Task to complete: Please copy the data below exactly, from its first line through the line holding "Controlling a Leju", and skip the pictures.

Information supplied:
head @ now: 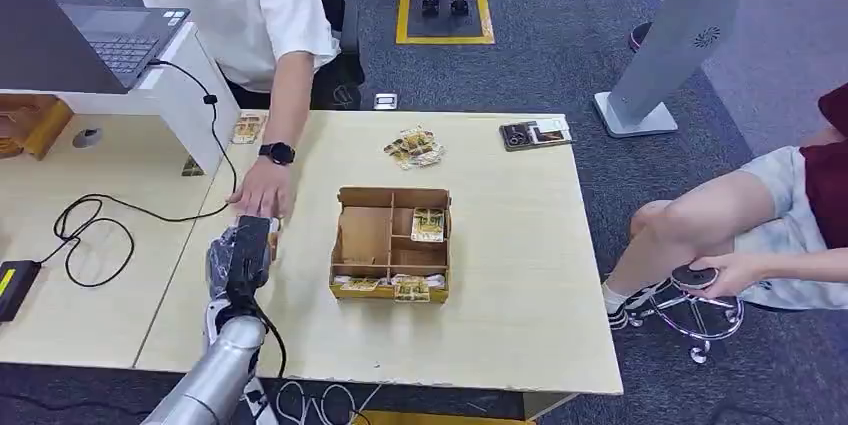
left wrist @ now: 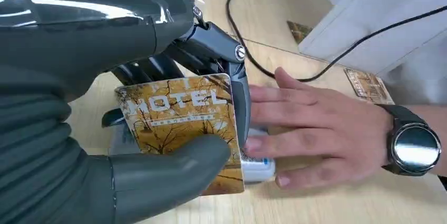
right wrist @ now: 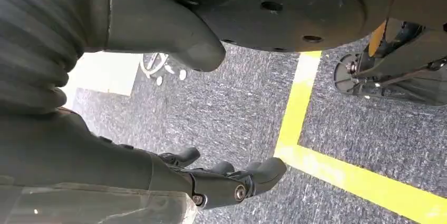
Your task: Pass the card to the sensor for recognition and then transmit it.
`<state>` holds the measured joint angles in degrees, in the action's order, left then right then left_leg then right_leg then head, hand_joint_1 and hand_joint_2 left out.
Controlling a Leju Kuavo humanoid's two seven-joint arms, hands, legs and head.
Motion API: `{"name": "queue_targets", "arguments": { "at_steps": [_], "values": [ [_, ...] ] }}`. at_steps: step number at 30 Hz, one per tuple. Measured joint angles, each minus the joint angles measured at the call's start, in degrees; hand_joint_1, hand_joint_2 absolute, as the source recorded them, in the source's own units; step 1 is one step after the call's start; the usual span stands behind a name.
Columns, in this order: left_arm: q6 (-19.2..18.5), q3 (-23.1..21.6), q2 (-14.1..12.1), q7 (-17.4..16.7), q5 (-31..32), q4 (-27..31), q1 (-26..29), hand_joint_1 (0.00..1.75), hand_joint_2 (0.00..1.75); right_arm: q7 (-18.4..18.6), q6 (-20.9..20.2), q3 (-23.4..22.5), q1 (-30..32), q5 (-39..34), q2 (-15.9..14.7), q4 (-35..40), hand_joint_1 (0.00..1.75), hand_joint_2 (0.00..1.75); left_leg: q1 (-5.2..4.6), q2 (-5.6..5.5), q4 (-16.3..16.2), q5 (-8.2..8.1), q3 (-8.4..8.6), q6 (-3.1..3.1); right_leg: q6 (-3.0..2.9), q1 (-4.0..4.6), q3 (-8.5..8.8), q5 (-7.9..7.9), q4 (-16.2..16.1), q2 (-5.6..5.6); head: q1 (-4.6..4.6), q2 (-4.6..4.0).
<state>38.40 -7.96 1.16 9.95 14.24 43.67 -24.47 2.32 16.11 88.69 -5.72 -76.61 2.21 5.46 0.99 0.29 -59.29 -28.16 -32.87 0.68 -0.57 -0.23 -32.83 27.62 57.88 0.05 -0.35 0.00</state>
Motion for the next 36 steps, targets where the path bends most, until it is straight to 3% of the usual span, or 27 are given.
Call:
{"name": "queue_targets", "arguments": {
  "at_steps": [19,23,27,31,36],
  "values": [
    [0.0,3.4,-0.9,-3.9,8.8,-8.0,-5.0,1.75,1.75,-0.3,-0.2,0.0,0.0,1.1,0.0,0.0,0.0,1.75,0.01,0.02,0.0,0.02,0.03,0.01,-0.01,0.01,0.01,-0.01,0.1,0.03,0.0,0.0],
    [0.0,6.9,-1.1,-5.2,17.4,-8.3,-5.1,1.75,1.75,-0.3,-0.3,0.0,-0.1,1.1,-0.1,0.0,0.0,1.75,0.01,0.02,0.0,0.02,0.02,0.01,-0.01,0.0,0.01,-0.01,0.1,0.03,0.0,0.0],
    [0.0,10.0,-1.1,-5.5,20.9,-8.4,-5.1,1.75,1.75,-0.3,-0.3,0.0,-0.1,1.1,-0.1,0.0,0.0,1.75,0.0,0.02,0.0,0.02,0.01,0.01,-0.01,0.0,0.01,-0.01,0.0,0.02,0.0,0.0],
    [0.0,16.2,0.0,-5.2,34.2,-7.4,-4.4,1.75,1.75,-0.3,-0.4,0.0,-0.1,1.3,-0.1,0.0,0.0,1.75,0.0,0.02,0.0,0.02,0.01,0.01,-0.01,0.0,0.0,-0.01,0.0,0.03,0.0,0.0],
    [0.1,24.6,2.3,-1.9,46.4,-3.1,-2.9,1.75,1.75,-0.3,-0.5,0.0,-0.1,1.9,-0.1,0.0,0.0,1.75,0.0,0.03,0.0,0.02,0.01,0.01,-0.01,0.0,-0.01,-0.01,0.0,0.04,0.0,0.0]
  ]
}}
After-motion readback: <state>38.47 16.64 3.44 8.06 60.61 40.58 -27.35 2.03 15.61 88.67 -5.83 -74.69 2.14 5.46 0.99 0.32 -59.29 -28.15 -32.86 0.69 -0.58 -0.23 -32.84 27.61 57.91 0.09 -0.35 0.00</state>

Output for this task:
head @ now: 
left wrist @ now: 
right wrist @ now: 
Your task: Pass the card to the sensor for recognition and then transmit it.
`<state>` holds the measured joint angles in degrees, in the action's order, left then right then left_leg then right_leg then head, hand_joint_1 and hand_joint_2 left out.
Controlling a Leju Kuavo humanoid's two seven-joint arms, hands, legs and head.

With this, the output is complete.